Task goal:
Find and return every line of the data that contains the word "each".

Data segment:
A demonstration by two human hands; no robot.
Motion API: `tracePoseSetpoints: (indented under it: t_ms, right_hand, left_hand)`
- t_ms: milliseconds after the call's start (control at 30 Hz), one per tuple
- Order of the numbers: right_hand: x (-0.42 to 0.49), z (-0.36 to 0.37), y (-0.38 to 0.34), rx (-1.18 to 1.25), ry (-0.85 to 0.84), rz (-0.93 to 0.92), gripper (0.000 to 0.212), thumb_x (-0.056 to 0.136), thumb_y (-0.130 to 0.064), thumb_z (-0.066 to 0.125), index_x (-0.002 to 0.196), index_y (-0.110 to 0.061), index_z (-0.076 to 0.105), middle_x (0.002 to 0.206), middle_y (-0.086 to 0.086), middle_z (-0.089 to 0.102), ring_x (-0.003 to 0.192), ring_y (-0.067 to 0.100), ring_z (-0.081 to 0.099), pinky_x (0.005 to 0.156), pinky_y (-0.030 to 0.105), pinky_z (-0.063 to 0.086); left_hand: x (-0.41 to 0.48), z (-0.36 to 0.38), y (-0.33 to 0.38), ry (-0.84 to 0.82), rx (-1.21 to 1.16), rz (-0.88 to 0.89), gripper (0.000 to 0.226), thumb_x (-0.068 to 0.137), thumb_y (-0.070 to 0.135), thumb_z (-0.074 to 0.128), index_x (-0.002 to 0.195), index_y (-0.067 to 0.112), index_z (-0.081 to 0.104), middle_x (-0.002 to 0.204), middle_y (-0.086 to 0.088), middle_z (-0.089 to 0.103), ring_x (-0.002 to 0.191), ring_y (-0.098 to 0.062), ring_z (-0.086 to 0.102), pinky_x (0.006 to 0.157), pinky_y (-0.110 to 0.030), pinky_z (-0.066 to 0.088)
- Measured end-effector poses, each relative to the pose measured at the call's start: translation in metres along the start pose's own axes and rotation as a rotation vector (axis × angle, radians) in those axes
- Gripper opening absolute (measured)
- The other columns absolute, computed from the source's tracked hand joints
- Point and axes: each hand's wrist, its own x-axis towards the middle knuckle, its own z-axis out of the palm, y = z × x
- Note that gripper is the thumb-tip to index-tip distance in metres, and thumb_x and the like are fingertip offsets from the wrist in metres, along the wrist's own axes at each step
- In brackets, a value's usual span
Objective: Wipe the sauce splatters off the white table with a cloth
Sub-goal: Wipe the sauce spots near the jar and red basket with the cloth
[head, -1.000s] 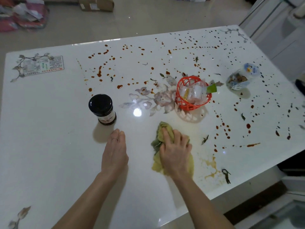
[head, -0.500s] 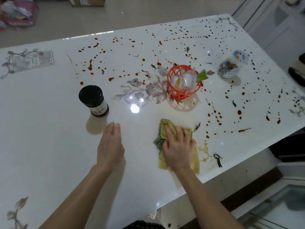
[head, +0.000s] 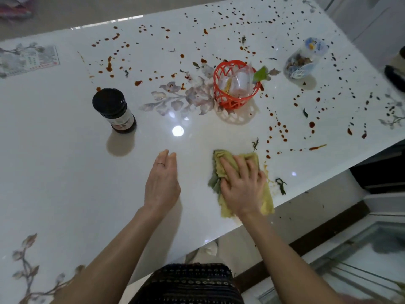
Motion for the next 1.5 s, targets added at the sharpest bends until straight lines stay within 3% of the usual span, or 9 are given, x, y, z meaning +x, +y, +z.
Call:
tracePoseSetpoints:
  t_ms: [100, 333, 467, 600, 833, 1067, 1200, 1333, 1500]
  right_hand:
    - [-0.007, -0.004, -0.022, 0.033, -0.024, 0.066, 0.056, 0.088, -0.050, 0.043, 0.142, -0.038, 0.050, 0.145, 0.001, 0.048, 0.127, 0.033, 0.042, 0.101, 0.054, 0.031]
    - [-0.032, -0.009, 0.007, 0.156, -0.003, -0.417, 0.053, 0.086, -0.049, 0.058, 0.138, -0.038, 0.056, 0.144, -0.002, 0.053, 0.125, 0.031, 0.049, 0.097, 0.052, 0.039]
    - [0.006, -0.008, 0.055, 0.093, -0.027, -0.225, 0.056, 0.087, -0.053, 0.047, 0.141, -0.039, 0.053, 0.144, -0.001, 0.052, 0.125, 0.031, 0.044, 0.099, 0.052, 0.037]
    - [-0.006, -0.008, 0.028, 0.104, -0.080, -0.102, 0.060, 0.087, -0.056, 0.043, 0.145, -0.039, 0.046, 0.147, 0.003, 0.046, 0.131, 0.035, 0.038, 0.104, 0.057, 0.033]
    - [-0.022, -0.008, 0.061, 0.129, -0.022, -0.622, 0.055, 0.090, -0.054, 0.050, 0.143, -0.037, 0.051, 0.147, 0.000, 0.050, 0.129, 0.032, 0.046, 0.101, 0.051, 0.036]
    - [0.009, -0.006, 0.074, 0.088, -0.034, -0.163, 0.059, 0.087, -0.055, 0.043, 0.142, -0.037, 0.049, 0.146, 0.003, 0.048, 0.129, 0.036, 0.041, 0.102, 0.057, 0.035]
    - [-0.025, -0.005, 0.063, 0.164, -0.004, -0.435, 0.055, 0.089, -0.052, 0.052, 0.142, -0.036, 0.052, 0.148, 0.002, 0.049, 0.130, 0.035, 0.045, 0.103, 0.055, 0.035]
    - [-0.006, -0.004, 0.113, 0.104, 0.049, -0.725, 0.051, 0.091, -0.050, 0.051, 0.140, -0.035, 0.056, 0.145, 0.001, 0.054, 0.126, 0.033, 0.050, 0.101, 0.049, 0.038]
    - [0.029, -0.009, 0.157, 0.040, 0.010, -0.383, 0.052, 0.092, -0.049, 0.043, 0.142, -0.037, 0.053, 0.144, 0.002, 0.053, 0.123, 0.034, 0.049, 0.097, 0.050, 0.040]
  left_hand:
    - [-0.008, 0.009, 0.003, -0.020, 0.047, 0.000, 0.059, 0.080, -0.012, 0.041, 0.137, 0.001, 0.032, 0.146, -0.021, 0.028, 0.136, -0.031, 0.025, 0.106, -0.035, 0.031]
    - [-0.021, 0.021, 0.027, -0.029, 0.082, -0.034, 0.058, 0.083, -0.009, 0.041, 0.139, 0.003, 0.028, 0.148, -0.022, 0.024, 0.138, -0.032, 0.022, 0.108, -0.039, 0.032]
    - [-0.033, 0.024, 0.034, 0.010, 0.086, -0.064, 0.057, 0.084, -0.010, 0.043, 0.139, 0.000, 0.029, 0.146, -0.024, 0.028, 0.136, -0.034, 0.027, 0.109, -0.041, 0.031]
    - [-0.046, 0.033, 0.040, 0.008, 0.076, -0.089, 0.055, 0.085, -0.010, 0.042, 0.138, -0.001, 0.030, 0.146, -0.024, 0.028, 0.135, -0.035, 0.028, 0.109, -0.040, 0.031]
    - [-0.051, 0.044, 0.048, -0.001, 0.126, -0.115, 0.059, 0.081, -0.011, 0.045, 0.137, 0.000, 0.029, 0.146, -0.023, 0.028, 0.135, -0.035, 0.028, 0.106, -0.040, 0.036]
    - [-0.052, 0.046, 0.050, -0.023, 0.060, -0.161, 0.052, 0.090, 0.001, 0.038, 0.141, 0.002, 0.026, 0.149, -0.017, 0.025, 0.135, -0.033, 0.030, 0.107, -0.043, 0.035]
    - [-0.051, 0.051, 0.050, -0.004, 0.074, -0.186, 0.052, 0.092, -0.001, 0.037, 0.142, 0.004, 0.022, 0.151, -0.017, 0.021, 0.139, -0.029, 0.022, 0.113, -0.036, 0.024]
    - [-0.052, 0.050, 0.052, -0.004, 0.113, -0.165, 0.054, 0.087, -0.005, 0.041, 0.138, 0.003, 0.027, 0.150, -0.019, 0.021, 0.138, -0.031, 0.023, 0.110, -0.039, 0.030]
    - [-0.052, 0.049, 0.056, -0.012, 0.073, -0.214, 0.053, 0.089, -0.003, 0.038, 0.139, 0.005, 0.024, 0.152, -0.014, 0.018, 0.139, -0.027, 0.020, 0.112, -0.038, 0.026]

Result of this task:
- Measured end-effector poses, each relative to the pose measured at the call's start: translation in metres along the start pose's own axes and rotation as a rotation vector (axis × angle, radians) in those axes
- Point and axes: each hand's wrist, its own x-axis towards the middle knuckle, its own z-axis out of the palm, y = z × x
- Note that gripper is the thumb-tip to index-tip distance in metres, and thumb_x and the like are fingertip offsets from the wrist in metres, along the wrist's own axes at each step

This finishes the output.